Dimitroff and Eager are working on metrics to help teams properly evaluate quarterbacks. But the former GM believes the pitfalls come in areas that are hard to quantify.
"I just think, in the end, you can't measure, at least as we want to measure: How do you measure leadership? How do you measure passion? How do you measure the true intelligence and anticipatory side of what's important for a quarterback?" Dimitroff told NBC Sports Chicago. "Those are things that are really, really vital for us to know. The total leadership side -- you can get all these guys that are massively athletic or massive in what they are offering. But [if the] innate leadership ability [isn't there], then you could have a situation on your hands that is very, very funky."

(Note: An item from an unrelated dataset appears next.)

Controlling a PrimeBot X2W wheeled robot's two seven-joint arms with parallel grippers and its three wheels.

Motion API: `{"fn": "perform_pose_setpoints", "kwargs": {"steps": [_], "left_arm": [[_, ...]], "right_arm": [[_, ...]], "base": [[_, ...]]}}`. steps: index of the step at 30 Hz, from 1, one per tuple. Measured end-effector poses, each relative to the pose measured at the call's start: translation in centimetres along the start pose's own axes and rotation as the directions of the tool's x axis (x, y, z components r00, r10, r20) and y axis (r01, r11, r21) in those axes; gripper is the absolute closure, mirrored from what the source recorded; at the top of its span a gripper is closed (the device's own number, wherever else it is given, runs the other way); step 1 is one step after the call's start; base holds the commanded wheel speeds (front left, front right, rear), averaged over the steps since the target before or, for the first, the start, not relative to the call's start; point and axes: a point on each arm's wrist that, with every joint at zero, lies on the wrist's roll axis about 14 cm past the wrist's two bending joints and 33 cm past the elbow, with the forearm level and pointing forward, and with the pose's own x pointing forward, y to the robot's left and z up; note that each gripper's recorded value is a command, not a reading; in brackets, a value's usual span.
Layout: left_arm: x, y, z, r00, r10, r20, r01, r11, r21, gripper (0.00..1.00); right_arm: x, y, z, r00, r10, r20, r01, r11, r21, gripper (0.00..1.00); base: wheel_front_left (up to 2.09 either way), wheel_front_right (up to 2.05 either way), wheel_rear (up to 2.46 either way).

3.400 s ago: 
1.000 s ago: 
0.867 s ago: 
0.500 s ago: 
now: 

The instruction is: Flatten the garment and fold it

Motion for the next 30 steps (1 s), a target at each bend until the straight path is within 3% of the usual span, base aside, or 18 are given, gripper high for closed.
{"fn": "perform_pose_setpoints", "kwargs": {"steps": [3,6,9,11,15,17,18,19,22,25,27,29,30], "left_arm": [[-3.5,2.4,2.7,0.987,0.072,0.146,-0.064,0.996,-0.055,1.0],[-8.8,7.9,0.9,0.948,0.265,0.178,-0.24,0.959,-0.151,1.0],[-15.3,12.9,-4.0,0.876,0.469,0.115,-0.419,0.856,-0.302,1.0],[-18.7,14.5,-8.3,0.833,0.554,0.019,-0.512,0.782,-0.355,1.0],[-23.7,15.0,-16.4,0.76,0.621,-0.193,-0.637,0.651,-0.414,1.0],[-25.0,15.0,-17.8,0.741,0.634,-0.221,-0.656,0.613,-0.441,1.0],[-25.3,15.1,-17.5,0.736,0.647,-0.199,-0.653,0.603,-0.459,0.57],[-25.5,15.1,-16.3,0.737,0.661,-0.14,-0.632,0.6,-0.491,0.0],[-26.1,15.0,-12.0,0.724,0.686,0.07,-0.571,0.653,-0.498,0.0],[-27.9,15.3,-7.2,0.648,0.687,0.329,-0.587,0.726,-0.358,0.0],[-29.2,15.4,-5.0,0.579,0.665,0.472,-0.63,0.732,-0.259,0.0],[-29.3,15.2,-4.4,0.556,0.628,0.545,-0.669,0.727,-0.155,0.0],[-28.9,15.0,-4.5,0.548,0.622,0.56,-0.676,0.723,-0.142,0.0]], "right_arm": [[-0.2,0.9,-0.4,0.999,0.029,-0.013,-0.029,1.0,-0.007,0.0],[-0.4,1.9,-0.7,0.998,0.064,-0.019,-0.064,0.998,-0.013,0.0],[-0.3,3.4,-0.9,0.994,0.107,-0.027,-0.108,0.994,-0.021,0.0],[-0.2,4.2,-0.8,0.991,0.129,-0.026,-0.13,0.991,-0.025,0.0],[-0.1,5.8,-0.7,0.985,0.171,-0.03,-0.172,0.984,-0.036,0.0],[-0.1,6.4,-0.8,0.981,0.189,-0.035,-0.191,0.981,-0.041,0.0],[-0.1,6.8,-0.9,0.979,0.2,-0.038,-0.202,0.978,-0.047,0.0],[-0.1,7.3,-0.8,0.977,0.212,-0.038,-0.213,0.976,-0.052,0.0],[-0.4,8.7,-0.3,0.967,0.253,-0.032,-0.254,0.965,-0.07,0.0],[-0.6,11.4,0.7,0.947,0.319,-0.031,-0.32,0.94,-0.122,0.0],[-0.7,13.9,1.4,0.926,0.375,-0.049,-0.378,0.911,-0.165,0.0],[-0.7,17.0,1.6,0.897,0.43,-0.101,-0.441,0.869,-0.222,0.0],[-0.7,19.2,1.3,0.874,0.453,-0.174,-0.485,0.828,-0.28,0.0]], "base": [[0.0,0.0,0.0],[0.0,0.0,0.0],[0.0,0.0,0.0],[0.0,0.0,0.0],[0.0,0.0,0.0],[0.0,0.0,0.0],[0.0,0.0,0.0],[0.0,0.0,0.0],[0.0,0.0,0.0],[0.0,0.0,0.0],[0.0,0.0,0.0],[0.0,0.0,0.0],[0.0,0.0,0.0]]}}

Fields' biggest area of growth in Year 2 came in his leadership of the team and ownership of the offense. It's something that has those around Halas Hall excited about his future.
The intangibles and hard-to-measure traits, well, Fields has those in spades.
"He wants this to be his franchise. He wants this to be his city," quarterbacks coach Andrew Janocko said of Fields before the end of the Bears' season. "Just the way he works. Spend five minutes with the kid, and you know it. He’s a dude. He’s a dog. He’s an alpha. Spend a little bit of time with him, you know he wants to be it."
Fields must improve as a passer. He identified short passes, the gimmes, as an area he needs to clean up this offseason.
But the overwhelming consensus from current and former players and those around the league is that the Bears should and will keep and build around Fields. To give up on him now, when the arrow is pointing straight up, would be incredibly foolish.